With a bluetooth keyboard, and using my magic mouse(bluetoothed to note), I have basically a laptop if I desire. Great for travel. I have defaulted to just the logitech keyboard/case as of late.
When home, I use just the oem case and on screen keyboard, and enjoy my tablet in its true form. The best part is Im at my desk now with both the note pro and typing on my macbook. The note can do all of it. The storage is less, but I havent come close to capacity, on either. There is always cloud storage to use if needed. Just using the Mac, because its fun too. Had to remind myself why I like the note better....Also just saw a thread in general about formatting a Hard Drive to use on your note pro. Think about that, you would truly have laptop storage, when needed.

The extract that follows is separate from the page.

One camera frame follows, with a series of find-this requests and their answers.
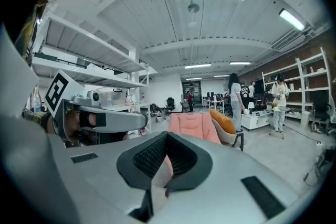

I think Muzzy's recommendation of trying out Hancom would be my deciding factor, if my needs were yours. This, IMO, is your only thing to overcome. I am closer to trying to import my current word docs, excel, and even PP to see how they play with one another. But remember, the on screen keyboard does take screen space while your typing. I know it bugs me until I get used to using the on screen keyboard again.
I would try out Hancom at a store quickly before buying. You may notice you dont even want to think about it, and save yourself the purchase.
The screen of the Note 12 is certainly much sharper and better on the eyes than the MacBook Air's non-retina screen.
I do a lot of writing as well, with a 15" rMBP and the screen matters most to me. Otherwise a writer can use just about anything.
That said:
I wouldn't want to do any serious writing with an on-screen keyboard of any nature. (Maybe just quick edits and such).
I'd look into a decent Bluetooth keyboard (Logitech K811 -or K810 for PC- is hands down the best keyboard I've used, and switches between multiple devices with a button press) or a good keyboard case for the Note 12. Then it's absolutely just as good if not a better pure writing platform than the Air.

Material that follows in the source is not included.